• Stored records
== Segment start ==

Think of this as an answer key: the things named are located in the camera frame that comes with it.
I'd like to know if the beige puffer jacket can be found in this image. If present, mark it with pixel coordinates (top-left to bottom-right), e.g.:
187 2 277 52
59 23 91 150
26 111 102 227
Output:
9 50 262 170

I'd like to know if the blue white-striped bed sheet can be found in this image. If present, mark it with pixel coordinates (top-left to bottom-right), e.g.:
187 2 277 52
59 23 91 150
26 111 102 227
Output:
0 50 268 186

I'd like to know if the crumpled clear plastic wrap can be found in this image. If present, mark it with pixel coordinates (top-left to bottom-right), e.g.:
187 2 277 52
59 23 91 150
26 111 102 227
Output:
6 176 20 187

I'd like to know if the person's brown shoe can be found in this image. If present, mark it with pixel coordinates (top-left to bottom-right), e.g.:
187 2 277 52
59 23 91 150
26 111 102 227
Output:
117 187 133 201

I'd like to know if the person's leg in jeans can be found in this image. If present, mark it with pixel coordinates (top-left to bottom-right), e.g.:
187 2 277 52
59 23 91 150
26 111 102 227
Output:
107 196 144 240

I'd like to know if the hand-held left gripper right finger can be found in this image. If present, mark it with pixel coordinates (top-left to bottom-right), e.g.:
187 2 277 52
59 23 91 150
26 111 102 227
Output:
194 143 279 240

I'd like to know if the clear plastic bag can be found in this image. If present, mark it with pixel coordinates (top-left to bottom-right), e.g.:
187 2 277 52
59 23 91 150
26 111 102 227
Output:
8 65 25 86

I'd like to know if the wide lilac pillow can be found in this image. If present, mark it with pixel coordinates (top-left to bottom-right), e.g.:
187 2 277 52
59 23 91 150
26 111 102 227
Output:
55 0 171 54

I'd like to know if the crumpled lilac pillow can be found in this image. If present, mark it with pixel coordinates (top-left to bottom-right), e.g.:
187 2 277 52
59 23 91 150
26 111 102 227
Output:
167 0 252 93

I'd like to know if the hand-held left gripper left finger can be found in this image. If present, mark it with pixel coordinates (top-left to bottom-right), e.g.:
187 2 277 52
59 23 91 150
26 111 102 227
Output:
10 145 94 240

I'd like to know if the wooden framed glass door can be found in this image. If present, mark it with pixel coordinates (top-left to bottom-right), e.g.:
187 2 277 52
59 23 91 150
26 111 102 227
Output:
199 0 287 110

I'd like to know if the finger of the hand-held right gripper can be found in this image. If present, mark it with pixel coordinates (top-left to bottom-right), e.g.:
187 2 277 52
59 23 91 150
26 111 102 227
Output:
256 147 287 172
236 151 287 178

== Segment end ==

• GOAL OF THE EXERCISE
Give all the lines above again, exactly.

• ANSWER TO THIS PROBLEM
Think of this as an answer key: the things named are located in the camera frame that comes with it.
I'd like to know if the beige puffer jacket can be found in this image. If present, mark it with pixel coordinates (top-left to bottom-right), e.g.:
187 2 277 52
59 23 91 150
26 111 102 227
Output:
9 50 262 170

I'd like to know if the blue white-striped bed sheet can be found in this image. If present, mark it with pixel coordinates (top-left to bottom-right), e.g.:
187 2 277 52
59 23 91 150
26 111 102 227
Output:
0 50 268 186

I'd like to know if the crumpled clear plastic wrap can be found in this image. If present, mark it with pixel coordinates (top-left to bottom-right), e.g.:
187 2 277 52
59 23 91 150
26 111 102 227
Output:
6 176 20 187

I'd like to know if the person's brown shoe can be found in this image. If present, mark it with pixel coordinates (top-left to bottom-right), e.g.:
187 2 277 52
59 23 91 150
26 111 102 227
Output:
117 187 133 201

I'd like to know if the person's leg in jeans can be found in this image. If present, mark it with pixel coordinates (top-left to bottom-right), e.g.:
187 2 277 52
59 23 91 150
26 111 102 227
Output:
107 196 144 240

I'd like to know if the hand-held left gripper right finger can be found in this image. If present, mark it with pixel coordinates (top-left to bottom-right), e.g.:
187 2 277 52
59 23 91 150
26 111 102 227
Output:
194 143 279 240

I'd like to know if the clear plastic bag can be found in this image. If present, mark it with pixel coordinates (top-left to bottom-right), e.g.:
187 2 277 52
59 23 91 150
26 111 102 227
Output:
8 65 25 86

I'd like to know if the wide lilac pillow can be found in this image. If present, mark it with pixel coordinates (top-left to bottom-right), e.g.:
187 2 277 52
59 23 91 150
26 111 102 227
Output:
55 0 171 54

I'd like to know if the crumpled lilac pillow can be found in this image. If present, mark it with pixel coordinates (top-left to bottom-right), e.g.:
187 2 277 52
59 23 91 150
26 111 102 227
Output:
167 0 252 93

I'd like to know if the hand-held left gripper left finger can be found in this image. If present, mark it with pixel coordinates (top-left to bottom-right), e.g.:
187 2 277 52
59 23 91 150
26 111 102 227
Output:
10 145 94 240

I'd like to know if the wooden framed glass door can be found in this image. If present, mark it with pixel coordinates (top-left to bottom-right), e.g.:
187 2 277 52
59 23 91 150
26 111 102 227
Output:
199 0 287 110

I'd like to know if the finger of the hand-held right gripper can be found in this image. If present, mark it with pixel coordinates (top-left to bottom-right), e.g.:
187 2 277 52
59 23 91 150
26 111 102 227
Output:
256 147 287 172
236 151 287 178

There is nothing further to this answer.